How to complete this task :: The data that follows is to be copied exactly, with each image removed.

##############################

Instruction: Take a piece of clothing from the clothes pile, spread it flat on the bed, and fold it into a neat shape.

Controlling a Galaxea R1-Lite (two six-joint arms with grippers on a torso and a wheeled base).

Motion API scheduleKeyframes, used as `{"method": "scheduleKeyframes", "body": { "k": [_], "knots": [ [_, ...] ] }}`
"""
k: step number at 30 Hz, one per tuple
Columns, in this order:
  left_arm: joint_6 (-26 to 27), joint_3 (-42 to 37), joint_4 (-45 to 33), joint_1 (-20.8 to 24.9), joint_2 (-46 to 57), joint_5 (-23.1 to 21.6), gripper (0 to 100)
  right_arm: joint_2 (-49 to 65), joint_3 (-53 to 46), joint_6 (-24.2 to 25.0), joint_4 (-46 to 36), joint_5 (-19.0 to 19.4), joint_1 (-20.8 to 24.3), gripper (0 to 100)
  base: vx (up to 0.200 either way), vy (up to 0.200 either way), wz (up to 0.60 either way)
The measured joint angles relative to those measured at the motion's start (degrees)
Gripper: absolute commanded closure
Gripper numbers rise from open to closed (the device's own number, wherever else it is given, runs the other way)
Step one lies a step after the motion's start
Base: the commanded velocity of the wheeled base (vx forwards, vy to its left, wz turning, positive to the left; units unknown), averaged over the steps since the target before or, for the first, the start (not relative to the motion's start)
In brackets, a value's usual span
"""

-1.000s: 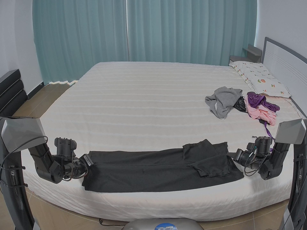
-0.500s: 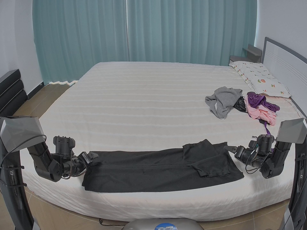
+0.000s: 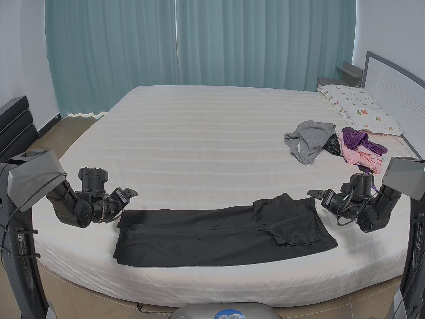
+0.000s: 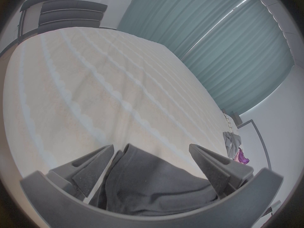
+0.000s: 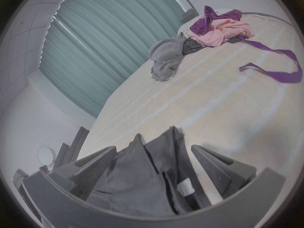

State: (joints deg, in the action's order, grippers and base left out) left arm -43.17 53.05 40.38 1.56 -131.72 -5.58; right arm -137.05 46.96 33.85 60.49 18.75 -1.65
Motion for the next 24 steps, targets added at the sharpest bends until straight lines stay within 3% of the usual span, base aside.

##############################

Task result ::
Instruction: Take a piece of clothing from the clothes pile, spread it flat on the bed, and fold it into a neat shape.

Controlling a Galaxea R1-Lite (two six-joint arms with grippers on a torso and a wheeled base).

Motion API scheduleKeyframes, used as `{"method": "scheduleKeyframes", "body": { "k": [_], "knots": [ [_, ...] ] }}`
"""
k: step number at 30 Hz, one per tuple
Columns, in this order:
  left_arm: joint_6 (-26 to 27), joint_3 (-42 to 37), joint_4 (-45 to 33), joint_1 (-20.8 to 24.9), joint_2 (-46 to 57), joint_5 (-23.1 to 21.6), gripper (0 to 100)
  right_arm: joint_2 (-49 to 65), joint_3 (-53 to 46), joint_6 (-24.2 to 25.0), joint_4 (-46 to 36), joint_5 (-19.0 to 19.4), joint_1 (-20.8 to 24.3), gripper (0 to 100)
  base: vx (up to 0.200 either way), vy (up to 0.200 either way), wz (up to 0.60 either way)
The measured joint angles relative to those measured at the motion's start (degrees)
Gripper: absolute commanded closure
Gripper numbers rise from open to closed (the device's own number, wherever else it is given, runs the other way)
Step one lies a step after the motion's start
Base: the commanded velocity of the wheeled base (vx forwards, vy to its left, wz turning, positive to the left; units unknown), averaged over the steps since the target before or, for the first, the start (not relative to the motion's start)
In brackets, a value's usual span
"""

-1.000s: 
-0.500s: 
+0.000s: 
+0.000s: 
+0.000s: 

State: (joints deg, in the action's order, grippers and base left out) left arm -43.17 53.05 40.38 1.56 -131.72 -5.58; right arm -137.05 46.96 33.85 60.49 18.75 -1.65
Motion for the next 24 steps, targets added at the sharpest bends until straight lines stay within 3% of the usual span, base aside.

What was asked now has a complete answer.